Conclusion: choose the wave… and get on before it breaks
The upcoming decade promises the greatest wealth creation in modern history of technology, according to Hunt’s thesis. The key question is no longer whether the wave exists; it’s which wave you want to ride and with what plan. The map of platforms — AI, robotics, autonomous systems, mixed reality, drones, satellites, humanoids, quantum, wearables, BCI — offers various routes. But what it doesn’t offer is infinite time: each passing quarter, the author reminds us, more value is captured by those already positioned.
The future isn’t guessed; it’s built. And the time to do it — with judgment, metrics, and timing — is now.
Frequently Asked Questions
What technologies are part of the “wave” of 6–8 trillion dollars between 2025 and 2035?
Ten platforms that reinforce each other: AI, robotics, autonomous vehicles, mixed reality (AR/VR), drones, satellites, humanoid robots, quantum computing, wearables, and brain-computer interfaces (BCI). The thesis is that their interaction (hardware + software + ecosystem) creates most of the value.
What does investing in “compounder platforms” mean and how do you identify one?
A compounder platform combines dedicated hardware, specialized software, and ecosystem potential (third parties building on top). The key filtering question is: “Will it foster an ecosystem or is it just a component?”. Platforms that attract third parties tend to generate network effects.
What might a typical technological exposure allocation look like (not financial advice)?

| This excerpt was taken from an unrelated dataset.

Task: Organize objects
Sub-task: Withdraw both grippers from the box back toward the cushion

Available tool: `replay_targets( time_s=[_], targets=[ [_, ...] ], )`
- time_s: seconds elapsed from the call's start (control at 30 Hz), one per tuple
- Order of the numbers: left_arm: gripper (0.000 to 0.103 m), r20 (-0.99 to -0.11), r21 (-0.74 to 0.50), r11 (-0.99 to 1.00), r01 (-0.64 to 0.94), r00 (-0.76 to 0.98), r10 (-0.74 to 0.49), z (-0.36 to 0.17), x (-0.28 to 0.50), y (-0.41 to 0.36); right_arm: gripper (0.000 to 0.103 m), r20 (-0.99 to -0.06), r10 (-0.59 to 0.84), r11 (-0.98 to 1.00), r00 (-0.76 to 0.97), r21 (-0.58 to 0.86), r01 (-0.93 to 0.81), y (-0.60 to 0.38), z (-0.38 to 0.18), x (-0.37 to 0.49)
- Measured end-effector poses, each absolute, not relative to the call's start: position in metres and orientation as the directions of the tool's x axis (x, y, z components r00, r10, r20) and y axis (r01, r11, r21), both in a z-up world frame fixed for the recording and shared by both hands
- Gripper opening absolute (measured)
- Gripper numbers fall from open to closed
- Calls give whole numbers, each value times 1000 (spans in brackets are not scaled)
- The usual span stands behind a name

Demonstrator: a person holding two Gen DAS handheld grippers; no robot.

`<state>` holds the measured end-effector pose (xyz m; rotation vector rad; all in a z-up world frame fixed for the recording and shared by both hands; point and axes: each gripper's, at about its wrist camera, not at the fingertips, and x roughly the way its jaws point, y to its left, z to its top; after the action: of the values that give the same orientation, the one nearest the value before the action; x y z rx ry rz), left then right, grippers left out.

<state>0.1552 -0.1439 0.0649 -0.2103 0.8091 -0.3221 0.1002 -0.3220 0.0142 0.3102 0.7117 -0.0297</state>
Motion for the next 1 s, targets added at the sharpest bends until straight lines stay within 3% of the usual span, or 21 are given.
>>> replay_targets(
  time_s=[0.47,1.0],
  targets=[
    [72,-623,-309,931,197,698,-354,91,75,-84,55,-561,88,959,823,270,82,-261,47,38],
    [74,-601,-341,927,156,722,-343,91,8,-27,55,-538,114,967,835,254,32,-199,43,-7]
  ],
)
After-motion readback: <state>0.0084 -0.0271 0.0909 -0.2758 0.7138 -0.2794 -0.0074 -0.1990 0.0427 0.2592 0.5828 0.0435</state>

A framework suggested by the author: 60% in public markets (stocks and ETFs) and 40% in private to capture early-stage growth. Within public markets: 50% in Tier 1 (AI, robotics, drones), 35% in Tier 2 (autonomous vehicles, AR/VR), and 15% in Tier 3–4 (quantum, humanoids, BCI).
What can professionals and companies do today to avoid falling behind?
Choose a priority wave, run pilots with metrics (cost savings, revenue impact, time-to-market), develop internal capabilities (data, applied AI, automation), and build alliances with startups and tech centers. For individuals: retrain and specialize in one of the ten platforms; the market will reward those who combine sector knowledge with new tools.